Performance

SCAMP is extremely fast, especially on Tesla series GPUs. I belive this repository contains the fastest code in existance for computing the matrix profile. If you find a way to improve the speed of SCAMP, or compute matrix profiles any faster than SCAMP does, please let me know, I would be glad to point to your work and incorporate any improvements that can be made to SCAMP.

Notes on CPU performance

SCAMP’s CPU performance is very good. However, how performant it is depends heavily on the compiler and compiler flags used to build the SCAMP binary. Newer compilers are better at autovectorization, clang newer than v6 and gcc newer than v7 are best. MSVC tends to be much slower. Even with microoptimizations to generate better code based on the compiler, there can be up to a 10x (perhaps more) difference depending on the compiler you use. Though most of the time the variance is in the ballpark of less than 2x-3x difference.

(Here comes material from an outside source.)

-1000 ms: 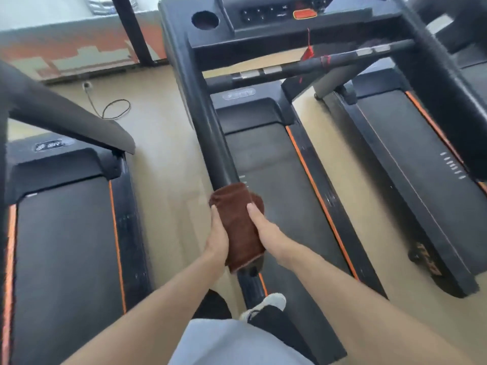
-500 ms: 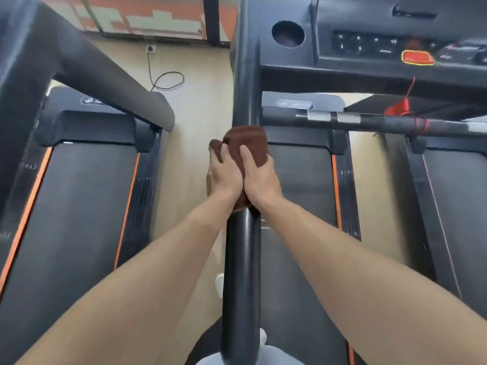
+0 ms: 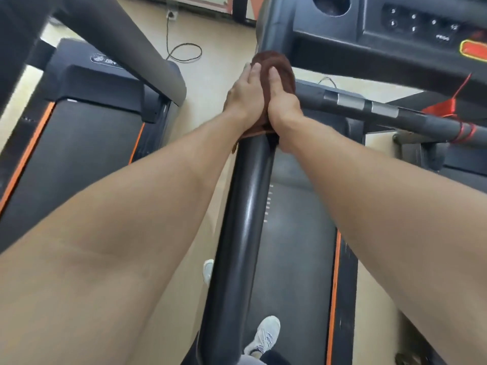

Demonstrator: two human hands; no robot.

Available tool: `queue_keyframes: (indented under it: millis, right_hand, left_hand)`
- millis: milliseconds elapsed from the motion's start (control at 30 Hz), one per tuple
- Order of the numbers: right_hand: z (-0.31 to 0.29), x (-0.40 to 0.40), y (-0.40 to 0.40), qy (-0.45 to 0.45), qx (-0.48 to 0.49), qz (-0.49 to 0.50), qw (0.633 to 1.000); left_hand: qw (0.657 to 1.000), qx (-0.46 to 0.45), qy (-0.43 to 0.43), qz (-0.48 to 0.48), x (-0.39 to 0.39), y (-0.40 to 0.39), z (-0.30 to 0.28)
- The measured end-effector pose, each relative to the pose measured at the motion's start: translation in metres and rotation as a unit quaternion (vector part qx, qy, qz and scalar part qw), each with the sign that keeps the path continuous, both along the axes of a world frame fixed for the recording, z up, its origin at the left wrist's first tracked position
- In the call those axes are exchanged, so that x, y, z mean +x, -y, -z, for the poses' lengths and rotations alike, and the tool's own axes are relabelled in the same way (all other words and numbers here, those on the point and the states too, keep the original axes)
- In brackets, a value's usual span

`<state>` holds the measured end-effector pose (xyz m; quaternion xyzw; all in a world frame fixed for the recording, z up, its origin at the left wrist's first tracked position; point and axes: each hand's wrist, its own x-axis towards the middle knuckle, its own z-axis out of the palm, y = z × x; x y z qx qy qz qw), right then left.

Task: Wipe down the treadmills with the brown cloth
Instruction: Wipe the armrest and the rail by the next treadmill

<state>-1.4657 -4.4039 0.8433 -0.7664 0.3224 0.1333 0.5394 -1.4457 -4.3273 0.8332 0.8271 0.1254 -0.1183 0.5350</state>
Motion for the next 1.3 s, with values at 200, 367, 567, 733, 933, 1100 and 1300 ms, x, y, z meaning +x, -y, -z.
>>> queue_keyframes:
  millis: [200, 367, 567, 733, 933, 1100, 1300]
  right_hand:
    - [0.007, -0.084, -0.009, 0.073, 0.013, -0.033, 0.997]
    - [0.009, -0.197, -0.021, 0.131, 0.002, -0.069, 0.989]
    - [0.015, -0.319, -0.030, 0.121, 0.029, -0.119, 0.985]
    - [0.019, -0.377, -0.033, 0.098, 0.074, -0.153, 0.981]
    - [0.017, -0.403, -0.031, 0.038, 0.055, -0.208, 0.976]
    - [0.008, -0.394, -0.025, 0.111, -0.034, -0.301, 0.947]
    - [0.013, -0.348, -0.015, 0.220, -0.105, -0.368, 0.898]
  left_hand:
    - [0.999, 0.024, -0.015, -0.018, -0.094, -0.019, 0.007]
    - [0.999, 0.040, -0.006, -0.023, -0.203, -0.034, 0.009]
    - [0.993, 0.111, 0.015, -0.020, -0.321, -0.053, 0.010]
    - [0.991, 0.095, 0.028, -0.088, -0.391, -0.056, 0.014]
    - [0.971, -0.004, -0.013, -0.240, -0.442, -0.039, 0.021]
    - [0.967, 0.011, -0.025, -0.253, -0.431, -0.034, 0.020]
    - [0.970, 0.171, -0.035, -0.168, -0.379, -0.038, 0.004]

The distributed pyscamp-gpu and pyscamp-cpu conda packages should have consistent good performance, as they are built with a modern compiler.

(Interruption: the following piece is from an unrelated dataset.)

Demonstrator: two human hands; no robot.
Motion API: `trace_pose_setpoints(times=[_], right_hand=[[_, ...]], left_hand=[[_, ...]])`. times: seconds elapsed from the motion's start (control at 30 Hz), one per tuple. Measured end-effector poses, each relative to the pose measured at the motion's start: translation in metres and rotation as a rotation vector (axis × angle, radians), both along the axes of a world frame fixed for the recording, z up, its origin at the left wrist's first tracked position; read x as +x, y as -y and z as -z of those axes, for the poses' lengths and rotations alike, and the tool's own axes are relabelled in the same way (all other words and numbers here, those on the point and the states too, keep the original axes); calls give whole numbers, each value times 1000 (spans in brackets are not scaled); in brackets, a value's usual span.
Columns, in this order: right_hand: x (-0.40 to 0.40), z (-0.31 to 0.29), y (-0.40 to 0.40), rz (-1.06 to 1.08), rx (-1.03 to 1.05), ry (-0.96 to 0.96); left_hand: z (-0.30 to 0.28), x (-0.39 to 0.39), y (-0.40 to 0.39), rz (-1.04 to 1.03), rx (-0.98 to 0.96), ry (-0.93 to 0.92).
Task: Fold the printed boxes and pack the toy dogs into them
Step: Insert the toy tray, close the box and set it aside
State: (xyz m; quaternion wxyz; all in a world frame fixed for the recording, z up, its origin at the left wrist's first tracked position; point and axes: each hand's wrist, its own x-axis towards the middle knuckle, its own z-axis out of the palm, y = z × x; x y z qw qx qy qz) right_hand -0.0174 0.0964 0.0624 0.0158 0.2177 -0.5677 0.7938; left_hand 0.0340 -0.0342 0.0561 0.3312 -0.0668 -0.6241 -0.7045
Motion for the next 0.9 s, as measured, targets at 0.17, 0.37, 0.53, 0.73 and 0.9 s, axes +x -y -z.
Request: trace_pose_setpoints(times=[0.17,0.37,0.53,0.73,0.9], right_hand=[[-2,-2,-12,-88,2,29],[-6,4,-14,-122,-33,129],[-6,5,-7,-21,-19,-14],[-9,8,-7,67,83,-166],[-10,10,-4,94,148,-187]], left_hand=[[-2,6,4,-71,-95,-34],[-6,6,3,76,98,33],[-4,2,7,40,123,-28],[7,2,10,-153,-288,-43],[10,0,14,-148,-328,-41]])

Precomputation performance

When enabling the --ultra_precision flag in the SCAMP CLI, or specifying the precision='ultra' option in pyscamp, the method for precomputing the necessary statisics for the matrix profile computation uses an O(nm) algorithm to compute the subsequence means and norms. This computation can become a bottleneck if you specify an extremely large subsequence length.

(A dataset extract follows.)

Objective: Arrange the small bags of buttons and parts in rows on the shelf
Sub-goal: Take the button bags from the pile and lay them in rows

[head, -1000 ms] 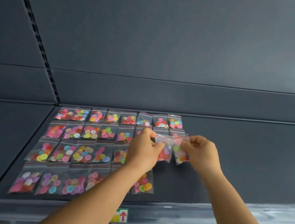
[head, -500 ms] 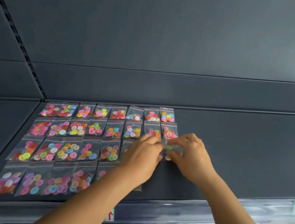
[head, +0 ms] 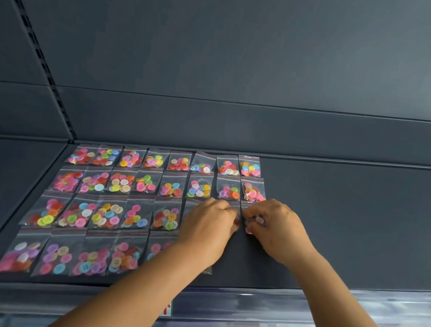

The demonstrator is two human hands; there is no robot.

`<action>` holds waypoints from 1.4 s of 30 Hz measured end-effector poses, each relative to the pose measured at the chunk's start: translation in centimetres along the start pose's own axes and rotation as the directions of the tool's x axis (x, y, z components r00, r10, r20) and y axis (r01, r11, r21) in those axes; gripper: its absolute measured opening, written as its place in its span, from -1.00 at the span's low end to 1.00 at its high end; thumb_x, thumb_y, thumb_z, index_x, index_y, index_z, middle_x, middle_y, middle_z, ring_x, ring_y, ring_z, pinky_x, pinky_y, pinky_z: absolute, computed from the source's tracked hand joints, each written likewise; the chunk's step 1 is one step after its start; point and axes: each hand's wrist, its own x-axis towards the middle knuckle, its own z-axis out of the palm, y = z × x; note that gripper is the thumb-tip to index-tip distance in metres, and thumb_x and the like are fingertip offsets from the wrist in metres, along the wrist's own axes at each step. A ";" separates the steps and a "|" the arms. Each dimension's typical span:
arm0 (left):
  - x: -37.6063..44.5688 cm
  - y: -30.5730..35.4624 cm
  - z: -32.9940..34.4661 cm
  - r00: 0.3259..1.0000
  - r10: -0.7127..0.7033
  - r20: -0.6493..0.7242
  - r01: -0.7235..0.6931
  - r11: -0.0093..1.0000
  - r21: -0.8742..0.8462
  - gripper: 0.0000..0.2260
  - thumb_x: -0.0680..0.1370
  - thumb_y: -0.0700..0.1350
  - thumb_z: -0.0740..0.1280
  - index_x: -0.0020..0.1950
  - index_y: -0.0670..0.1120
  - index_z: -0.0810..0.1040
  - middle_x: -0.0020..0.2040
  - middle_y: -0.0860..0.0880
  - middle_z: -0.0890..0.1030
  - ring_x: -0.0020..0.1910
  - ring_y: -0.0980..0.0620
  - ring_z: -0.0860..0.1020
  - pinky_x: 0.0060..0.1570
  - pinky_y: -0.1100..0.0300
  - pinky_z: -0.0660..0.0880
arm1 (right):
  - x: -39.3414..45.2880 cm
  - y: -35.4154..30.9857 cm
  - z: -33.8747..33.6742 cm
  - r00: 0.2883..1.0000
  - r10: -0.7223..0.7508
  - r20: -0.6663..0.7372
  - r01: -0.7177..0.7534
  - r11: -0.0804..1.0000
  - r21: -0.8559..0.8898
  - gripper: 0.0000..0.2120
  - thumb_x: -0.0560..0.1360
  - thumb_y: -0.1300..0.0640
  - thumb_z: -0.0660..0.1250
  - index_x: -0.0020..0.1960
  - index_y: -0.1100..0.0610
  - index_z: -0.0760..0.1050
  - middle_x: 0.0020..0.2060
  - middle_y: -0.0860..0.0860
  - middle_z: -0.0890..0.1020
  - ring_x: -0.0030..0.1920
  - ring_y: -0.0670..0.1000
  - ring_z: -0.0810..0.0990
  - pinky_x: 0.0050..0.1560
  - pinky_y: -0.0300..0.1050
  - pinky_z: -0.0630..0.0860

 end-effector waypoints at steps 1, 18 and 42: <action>0.0 -0.1 0.0 1.000 -0.003 0.007 0.003 1.000 -0.001 -0.72 0.60 -0.06 0.23 0.27 -0.11 0.51 0.22 -0.01 0.52 0.20 -0.03 0.39 0.13 0.09 0.40 | 0.1 -0.1 0.0 1.000 0.016 0.013 -0.016 1.000 -0.013 -0.92 0.44 0.24 0.34 -0.14 0.11 0.60 -0.11 0.00 0.56 -0.08 0.06 0.51 -0.11 -0.07 0.51; -6.6 -9.9 -7.4 0.956 -0.193 -0.221 0.199 0.980 0.008 -0.41 0.56 0.10 0.24 0.52 0.00 0.11 0.48 0.02 0.27 0.45 0.01 0.23 0.41 0.12 0.17 | 2.2 -12.4 4.2 0.969 -0.246 0.004 0.244 0.960 -0.134 -0.36 0.52 -0.15 0.23 0.51 -0.02 0.08 0.48 -0.06 0.23 0.48 0.02 0.16 0.45 -0.01 0.11; -28.9 -40.6 -19.3 0.871 -0.410 -0.271 0.436 0.899 0.042 -0.48 0.59 0.09 0.19 0.50 -0.04 0.18 0.43 -0.02 0.34 0.40 -0.03 0.29 0.37 0.09 0.22 | 3.2 -45.8 23.3 0.912 -0.395 0.111 0.397 0.918 0.007 -0.42 0.54 -0.11 0.21 0.49 0.01 0.15 0.43 -0.06 0.31 0.45 0.01 0.21 0.45 0.00 0.15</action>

The timing results below do not use this option. All experiments were performed in double precision.

Benchmarks

SCAMP has automated benchmarks running. Here is a link to recent GPU performance results:

GPU NVIDIA Tesla P100 (1x), Input length 512K datapoints, default parameters

CPU: Intel(R) Core(TM) i7-8700K CPU @ 3.70GHz, Single Thread, Input length 32K datapoints, default parameters

Note that the charts are not totally optimized for human consumption yet. But you can see a benchmark of each profile type.

Performance Comparisons

The included performance tests showcase SCAMP’s performance up to an input size of 16M datapoints; however, as we have shown in our publications SCAMP is scalable to hundreds of millions of datapoints and even billions of datapoints with the right hardware.

In the figure above we show the runtime in seconds for SCAMP’s various profile types (self-join) on 2 P100 GPUs.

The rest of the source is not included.